Cuando escribí el primer borrador de lo que hoy es Somos Arcanos: Recuerdos perdidos, pensé mucho en cómo iba a narrar esa historia. Me decidí por la primera persona, también que iba a ir rotando los narradores, porque quería que todos los personaje pudieran dar su visión del asunto.
Al mismo tiempo, sentí que tenían que hacerlo en tiempo presente, porque era más instantáneo quería que los lectores experimentaran lo que le estaba pasando al personaje, como si estuvieran dentro de su consciencia. Más adelante, se me revelaría una razón más trascendental para narrarla en primera persona en presente.
La primera vez que lo llevé a un taller literario, con apenas 18 años, me dijeron que estaba mal. Que tenía que narrar la historia en tercera o en primera persona, siempre en pasado.
No les hice caso.
A pesar de que tenía mis momentos de inseguridad, creía con el alma en lo que estaba haciendo. Cada tanto, rogaba por encontrar algún referente, otro libro escrito así.

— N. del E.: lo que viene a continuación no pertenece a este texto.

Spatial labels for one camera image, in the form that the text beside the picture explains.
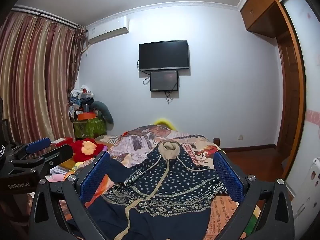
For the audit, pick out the white drawer cabinet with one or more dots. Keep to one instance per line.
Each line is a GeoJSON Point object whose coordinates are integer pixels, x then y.
{"type": "Point", "coordinates": [305, 203]}

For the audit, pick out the wooden wardrobe with door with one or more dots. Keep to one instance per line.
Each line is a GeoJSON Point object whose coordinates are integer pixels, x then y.
{"type": "Point", "coordinates": [269, 18]}

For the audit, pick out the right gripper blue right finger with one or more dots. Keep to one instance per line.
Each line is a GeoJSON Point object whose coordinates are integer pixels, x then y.
{"type": "Point", "coordinates": [276, 218]}

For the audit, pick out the red plush toy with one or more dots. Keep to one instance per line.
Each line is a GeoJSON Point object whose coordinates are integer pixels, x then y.
{"type": "Point", "coordinates": [86, 149]}

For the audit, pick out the newspaper print bed blanket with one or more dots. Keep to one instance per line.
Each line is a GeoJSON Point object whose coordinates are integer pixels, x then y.
{"type": "Point", "coordinates": [131, 149]}

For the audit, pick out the black wall television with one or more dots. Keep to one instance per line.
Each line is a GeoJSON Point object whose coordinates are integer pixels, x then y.
{"type": "Point", "coordinates": [163, 55]}

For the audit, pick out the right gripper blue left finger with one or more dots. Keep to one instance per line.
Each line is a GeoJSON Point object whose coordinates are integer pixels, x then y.
{"type": "Point", "coordinates": [47, 220]}

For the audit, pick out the small black wall monitor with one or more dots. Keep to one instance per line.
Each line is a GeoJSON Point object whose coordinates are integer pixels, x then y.
{"type": "Point", "coordinates": [164, 81]}

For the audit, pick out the green storage box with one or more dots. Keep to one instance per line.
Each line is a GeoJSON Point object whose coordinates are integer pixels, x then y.
{"type": "Point", "coordinates": [90, 128]}

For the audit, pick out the navy patterned hooded sweater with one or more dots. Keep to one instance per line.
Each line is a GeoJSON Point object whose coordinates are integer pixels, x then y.
{"type": "Point", "coordinates": [166, 196]}

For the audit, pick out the yellow plush pillow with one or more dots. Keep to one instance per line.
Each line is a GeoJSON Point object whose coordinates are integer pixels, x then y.
{"type": "Point", "coordinates": [165, 122]}

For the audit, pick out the orange box on pile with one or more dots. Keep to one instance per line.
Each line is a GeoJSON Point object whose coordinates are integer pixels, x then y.
{"type": "Point", "coordinates": [86, 116]}

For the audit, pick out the white air conditioner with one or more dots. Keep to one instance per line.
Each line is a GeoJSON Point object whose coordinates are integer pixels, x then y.
{"type": "Point", "coordinates": [108, 30]}

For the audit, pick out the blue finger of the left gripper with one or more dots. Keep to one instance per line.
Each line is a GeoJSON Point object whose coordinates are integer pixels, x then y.
{"type": "Point", "coordinates": [58, 155]}
{"type": "Point", "coordinates": [38, 145]}

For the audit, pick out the grey plush toy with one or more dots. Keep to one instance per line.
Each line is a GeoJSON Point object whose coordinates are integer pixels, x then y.
{"type": "Point", "coordinates": [103, 110]}

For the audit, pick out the striped red gold curtain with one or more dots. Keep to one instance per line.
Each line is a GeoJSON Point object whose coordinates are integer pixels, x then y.
{"type": "Point", "coordinates": [40, 61]}

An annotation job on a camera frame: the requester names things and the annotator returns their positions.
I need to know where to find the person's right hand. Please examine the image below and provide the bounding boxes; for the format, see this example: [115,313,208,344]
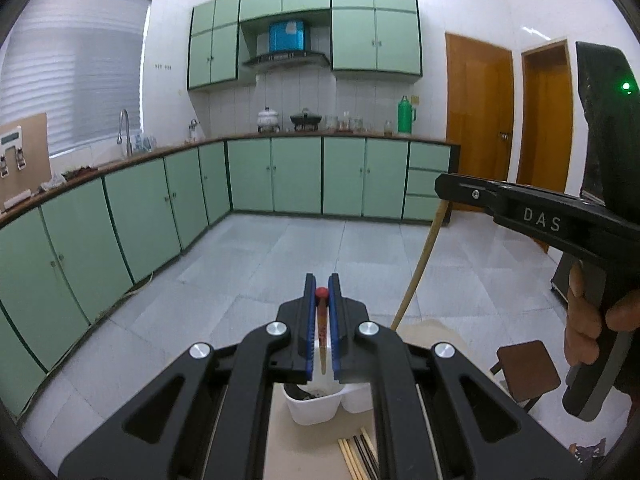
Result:
[564,262,640,366]

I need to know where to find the black wok on stove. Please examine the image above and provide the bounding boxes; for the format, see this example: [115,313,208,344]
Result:
[290,108,322,131]

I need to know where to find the green thermos flask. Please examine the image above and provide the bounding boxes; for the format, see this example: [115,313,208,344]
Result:
[397,96,416,134]

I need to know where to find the light bamboo chopstick on table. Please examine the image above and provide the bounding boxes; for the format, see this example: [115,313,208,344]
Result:
[337,439,368,480]

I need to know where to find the white cooking pot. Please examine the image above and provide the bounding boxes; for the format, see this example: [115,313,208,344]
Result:
[257,107,280,133]

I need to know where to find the red chopstick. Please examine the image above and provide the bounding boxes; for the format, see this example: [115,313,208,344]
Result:
[316,287,329,374]

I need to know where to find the brown wooden stool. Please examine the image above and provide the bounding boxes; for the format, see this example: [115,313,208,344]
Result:
[489,340,561,412]

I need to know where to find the green kitchen cabinets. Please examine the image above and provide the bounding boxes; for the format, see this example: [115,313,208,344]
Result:
[186,0,423,90]
[1,136,460,415]

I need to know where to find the white double utensil holder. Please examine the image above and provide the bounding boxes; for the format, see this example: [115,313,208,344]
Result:
[282,339,374,427]

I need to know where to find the brown wooden door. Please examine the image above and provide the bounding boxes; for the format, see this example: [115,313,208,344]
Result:
[514,38,576,254]
[445,32,514,181]

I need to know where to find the cardboard box with print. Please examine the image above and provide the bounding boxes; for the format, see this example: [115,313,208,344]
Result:
[0,113,52,210]

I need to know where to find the black chopstick on table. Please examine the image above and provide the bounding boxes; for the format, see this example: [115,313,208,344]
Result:
[352,427,380,480]

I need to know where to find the chrome kitchen faucet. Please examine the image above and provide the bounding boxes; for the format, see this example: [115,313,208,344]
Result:
[116,108,132,158]

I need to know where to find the window with white blinds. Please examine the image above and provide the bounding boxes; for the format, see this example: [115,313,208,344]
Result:
[1,0,151,155]

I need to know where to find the green lower kitchen cabinets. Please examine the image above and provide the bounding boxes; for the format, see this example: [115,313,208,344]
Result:
[1,136,460,415]

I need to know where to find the green upper kitchen cabinets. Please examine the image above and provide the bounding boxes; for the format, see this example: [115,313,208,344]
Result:
[186,0,423,90]

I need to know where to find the black range hood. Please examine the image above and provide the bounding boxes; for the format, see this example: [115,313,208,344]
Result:
[243,50,330,73]

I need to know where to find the plain bamboo chopstick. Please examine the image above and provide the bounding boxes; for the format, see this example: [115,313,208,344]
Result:
[390,200,449,330]

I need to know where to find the blue box on hood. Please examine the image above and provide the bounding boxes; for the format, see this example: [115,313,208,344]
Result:
[268,20,310,53]

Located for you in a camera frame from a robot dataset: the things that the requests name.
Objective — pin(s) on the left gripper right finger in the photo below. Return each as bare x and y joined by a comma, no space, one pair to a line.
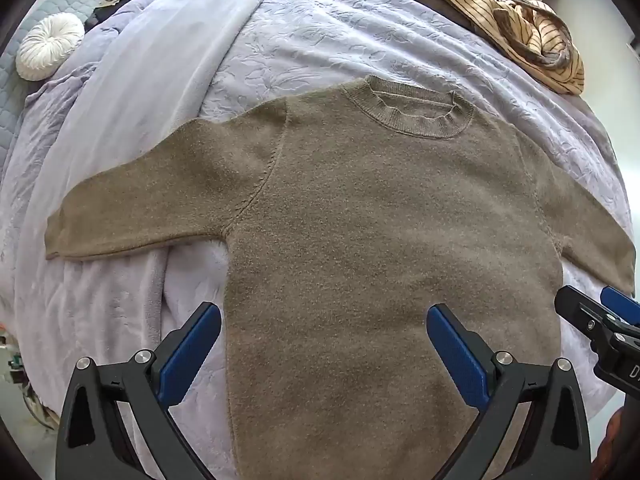
554,440

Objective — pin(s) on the round white pleated cushion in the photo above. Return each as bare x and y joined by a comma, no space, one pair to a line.
48,45

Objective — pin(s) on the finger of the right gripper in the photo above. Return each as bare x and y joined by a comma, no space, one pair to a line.
623,306
579,310

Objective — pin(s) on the tan striped garment pile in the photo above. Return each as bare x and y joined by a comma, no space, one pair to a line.
528,32

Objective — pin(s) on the olive brown knit sweater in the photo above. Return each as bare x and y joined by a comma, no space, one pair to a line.
347,213

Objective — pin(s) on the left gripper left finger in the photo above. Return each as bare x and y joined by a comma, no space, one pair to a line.
93,442

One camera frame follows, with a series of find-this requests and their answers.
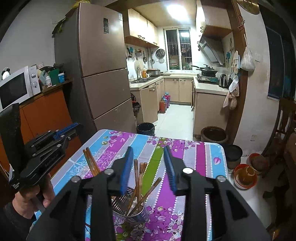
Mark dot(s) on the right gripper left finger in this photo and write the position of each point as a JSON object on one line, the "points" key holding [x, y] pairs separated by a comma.
{"points": [[65, 217]]}

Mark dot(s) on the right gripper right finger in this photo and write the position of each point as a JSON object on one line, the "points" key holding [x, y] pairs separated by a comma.
{"points": [[232, 218]]}

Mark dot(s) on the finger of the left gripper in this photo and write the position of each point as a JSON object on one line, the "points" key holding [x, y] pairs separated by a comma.
{"points": [[69, 132], [42, 142]]}

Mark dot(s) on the wooden chopstick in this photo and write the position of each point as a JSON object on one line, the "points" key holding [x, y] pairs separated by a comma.
{"points": [[145, 196], [133, 195], [141, 172], [90, 163], [92, 160], [136, 173]]}

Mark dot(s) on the kitchen window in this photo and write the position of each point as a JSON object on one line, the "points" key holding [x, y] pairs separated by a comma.
{"points": [[179, 51]]}

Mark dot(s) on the person left hand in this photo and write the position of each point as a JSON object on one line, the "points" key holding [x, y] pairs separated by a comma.
{"points": [[23, 204]]}

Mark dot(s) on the orange wooden cabinet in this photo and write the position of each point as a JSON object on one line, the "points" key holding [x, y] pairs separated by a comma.
{"points": [[46, 111]]}

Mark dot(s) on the floral striped tablecloth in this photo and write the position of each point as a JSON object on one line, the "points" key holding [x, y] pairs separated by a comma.
{"points": [[166, 211]]}

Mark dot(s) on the blue perforated utensil holder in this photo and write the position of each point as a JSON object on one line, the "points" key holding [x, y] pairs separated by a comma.
{"points": [[123, 205]]}

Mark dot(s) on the red plastic basin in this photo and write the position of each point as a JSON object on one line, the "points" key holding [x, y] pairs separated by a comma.
{"points": [[244, 177]]}

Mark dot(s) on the white medicine bottle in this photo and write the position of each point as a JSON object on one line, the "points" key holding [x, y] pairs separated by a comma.
{"points": [[48, 81]]}

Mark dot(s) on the blue lidded cup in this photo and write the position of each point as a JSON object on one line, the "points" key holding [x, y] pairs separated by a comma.
{"points": [[61, 77]]}

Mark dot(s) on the white microwave oven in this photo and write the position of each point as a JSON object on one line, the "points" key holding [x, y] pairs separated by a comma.
{"points": [[19, 86]]}

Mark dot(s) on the green container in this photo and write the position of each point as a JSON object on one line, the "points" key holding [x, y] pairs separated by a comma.
{"points": [[53, 74]]}

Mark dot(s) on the alarm clock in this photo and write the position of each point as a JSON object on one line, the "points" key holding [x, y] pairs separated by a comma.
{"points": [[5, 73]]}

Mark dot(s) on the black trash bin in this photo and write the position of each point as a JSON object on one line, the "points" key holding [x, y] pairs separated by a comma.
{"points": [[146, 129]]}

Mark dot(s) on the wooden chair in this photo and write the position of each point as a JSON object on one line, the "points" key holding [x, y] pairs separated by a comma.
{"points": [[284, 126]]}

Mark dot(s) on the brown ceramic jar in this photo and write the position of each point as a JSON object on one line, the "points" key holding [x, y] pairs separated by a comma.
{"points": [[214, 134]]}

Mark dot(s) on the brown refrigerator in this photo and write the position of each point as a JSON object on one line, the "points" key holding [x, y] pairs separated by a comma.
{"points": [[91, 51]]}

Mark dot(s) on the red gas bottle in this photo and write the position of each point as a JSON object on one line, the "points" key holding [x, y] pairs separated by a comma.
{"points": [[164, 103]]}

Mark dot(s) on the hanging towel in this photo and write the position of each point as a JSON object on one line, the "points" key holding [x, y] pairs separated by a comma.
{"points": [[233, 92]]}

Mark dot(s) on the electric kettle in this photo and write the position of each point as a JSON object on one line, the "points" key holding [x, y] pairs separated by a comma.
{"points": [[223, 81]]}

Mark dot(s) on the black wok on stove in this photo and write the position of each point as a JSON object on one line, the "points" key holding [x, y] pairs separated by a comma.
{"points": [[206, 71]]}

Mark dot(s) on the hanging white plastic bag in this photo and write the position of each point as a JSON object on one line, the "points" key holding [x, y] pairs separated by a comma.
{"points": [[247, 62]]}

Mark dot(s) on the range hood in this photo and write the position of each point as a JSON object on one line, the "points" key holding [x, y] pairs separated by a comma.
{"points": [[212, 48]]}

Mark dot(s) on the dark window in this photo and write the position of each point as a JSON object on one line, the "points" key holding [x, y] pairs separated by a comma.
{"points": [[282, 56]]}

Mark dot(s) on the round gold wall clock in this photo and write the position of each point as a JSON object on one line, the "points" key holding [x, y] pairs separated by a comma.
{"points": [[250, 6]]}

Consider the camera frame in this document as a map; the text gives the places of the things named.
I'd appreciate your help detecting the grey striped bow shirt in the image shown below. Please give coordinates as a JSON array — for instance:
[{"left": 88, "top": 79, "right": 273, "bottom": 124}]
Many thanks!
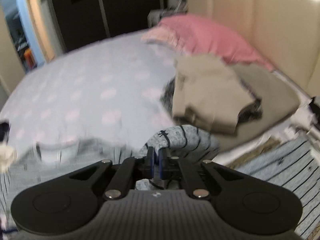
[{"left": 1, "top": 125, "right": 319, "bottom": 239}]

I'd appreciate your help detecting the folded khaki garment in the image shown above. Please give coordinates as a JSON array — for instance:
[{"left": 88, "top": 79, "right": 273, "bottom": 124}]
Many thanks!
[{"left": 172, "top": 55, "right": 300, "bottom": 151}]

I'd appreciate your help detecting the polka dot bed sheet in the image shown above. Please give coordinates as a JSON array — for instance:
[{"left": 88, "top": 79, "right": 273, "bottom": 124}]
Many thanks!
[{"left": 1, "top": 31, "right": 176, "bottom": 155}]

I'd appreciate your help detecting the dark patterned folded garment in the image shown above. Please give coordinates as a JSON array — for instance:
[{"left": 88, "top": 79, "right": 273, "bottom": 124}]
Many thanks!
[{"left": 160, "top": 77, "right": 263, "bottom": 124}]

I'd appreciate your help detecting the cream white garment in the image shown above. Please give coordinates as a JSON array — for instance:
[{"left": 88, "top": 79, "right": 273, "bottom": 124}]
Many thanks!
[{"left": 0, "top": 144, "right": 17, "bottom": 173}]

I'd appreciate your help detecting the small dark cloth item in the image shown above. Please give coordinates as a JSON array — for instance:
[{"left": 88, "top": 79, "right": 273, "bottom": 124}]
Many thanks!
[{"left": 0, "top": 121, "right": 10, "bottom": 141}]

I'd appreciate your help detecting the light pink ruffled garment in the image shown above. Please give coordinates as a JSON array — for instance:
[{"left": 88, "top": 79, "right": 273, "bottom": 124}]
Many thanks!
[{"left": 141, "top": 25, "right": 185, "bottom": 53}]

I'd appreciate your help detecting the pink pillow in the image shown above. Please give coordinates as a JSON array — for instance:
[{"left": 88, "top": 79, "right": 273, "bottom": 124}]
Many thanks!
[{"left": 158, "top": 14, "right": 274, "bottom": 72}]

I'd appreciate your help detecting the open white door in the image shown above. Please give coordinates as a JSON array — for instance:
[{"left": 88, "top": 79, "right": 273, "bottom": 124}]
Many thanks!
[{"left": 0, "top": 8, "right": 25, "bottom": 95}]

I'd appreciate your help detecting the beige padded headboard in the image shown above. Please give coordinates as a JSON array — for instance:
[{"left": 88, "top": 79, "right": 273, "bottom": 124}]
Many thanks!
[{"left": 188, "top": 0, "right": 319, "bottom": 96}]

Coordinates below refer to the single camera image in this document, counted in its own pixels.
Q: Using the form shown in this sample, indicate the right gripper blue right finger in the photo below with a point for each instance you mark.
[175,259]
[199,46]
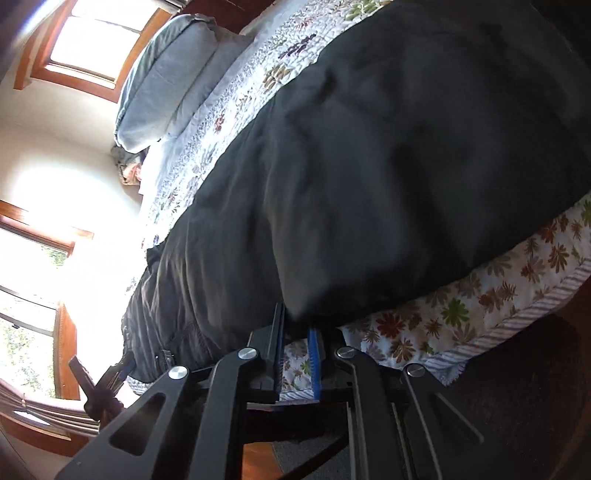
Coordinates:
[316,362]

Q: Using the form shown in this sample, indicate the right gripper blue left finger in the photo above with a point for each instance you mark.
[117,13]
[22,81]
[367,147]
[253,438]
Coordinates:
[275,349]

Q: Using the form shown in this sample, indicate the black padded pants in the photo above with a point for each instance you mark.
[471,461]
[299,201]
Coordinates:
[427,140]

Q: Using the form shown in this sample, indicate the wooden framed window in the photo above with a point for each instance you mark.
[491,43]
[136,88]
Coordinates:
[40,399]

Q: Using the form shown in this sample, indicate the floral quilted bedspread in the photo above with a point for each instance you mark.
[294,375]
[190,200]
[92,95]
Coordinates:
[442,329]

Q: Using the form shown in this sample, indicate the pile of clothes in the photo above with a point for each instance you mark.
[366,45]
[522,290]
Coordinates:
[128,165]

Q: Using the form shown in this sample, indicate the top grey pillow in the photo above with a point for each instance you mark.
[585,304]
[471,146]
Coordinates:
[160,77]

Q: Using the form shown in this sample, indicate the grey pillow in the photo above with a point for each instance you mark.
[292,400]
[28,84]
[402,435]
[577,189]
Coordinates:
[160,77]
[229,47]

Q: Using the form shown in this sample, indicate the bottom grey pillow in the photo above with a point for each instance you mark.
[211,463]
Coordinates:
[229,47]

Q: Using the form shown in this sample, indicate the window above headboard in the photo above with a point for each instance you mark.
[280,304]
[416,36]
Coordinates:
[89,46]

Pasó mucho tiempo, hasta que, más o menos a mis veintitrés años, encontré un libro que llamó mi atención. Fábulas Invernales, de Carlos Gardini. En la portada había una figura abrigada, rodeada por un viento helado.
Lo abrí, leí las primeras líneas, y allí estaba: mi amada primera persona en presente. Aunque probablemente de cualquier forma iba a seguir con mi idea, encontrarlo en otro autor fue inspirador.
Hoy existen muchísimos libros escritos en primera persona en presente, con múltiples narradores. Lo primero que se me viene a la cabeza es la trilogía de Los juegos del hambre, de Suzanne Collins. ¿A ustedes se le ocurren algunos?
Lo más importante de todo esto fue que aprendí a ser fiel a mis propuestas artísticas, porque al fin y al cabo son las que me movilizan como escritor.